* [What is needed] Check each line of the data below for the string "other", then state how many have it and nothing else.

* [Input data]
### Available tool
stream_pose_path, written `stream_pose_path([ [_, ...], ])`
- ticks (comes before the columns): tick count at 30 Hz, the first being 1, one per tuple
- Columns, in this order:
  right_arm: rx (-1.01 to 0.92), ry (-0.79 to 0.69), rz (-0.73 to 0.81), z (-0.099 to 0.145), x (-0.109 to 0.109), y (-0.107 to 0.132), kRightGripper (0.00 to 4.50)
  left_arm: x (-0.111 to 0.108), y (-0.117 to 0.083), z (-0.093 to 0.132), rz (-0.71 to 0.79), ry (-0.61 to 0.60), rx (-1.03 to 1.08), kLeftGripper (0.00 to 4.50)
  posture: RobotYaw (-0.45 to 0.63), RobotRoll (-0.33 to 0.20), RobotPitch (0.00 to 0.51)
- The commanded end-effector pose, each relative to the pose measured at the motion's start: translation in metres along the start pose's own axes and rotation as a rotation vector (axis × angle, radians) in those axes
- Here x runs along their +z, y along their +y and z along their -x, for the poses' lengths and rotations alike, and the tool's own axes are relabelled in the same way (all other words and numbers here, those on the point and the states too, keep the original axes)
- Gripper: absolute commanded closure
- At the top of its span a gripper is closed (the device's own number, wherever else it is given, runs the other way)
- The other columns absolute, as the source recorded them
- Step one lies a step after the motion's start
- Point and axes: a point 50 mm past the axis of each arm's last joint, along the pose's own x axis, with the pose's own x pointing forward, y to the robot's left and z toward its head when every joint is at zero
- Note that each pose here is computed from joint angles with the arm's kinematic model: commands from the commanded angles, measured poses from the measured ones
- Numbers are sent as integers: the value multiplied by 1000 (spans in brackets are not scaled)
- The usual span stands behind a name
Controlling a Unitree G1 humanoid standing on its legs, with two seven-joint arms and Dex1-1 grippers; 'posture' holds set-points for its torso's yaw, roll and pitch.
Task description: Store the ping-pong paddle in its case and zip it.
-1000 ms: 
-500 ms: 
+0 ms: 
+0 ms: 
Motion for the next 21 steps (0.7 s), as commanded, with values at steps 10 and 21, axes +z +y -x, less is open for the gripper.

* [Solution for this problem] 3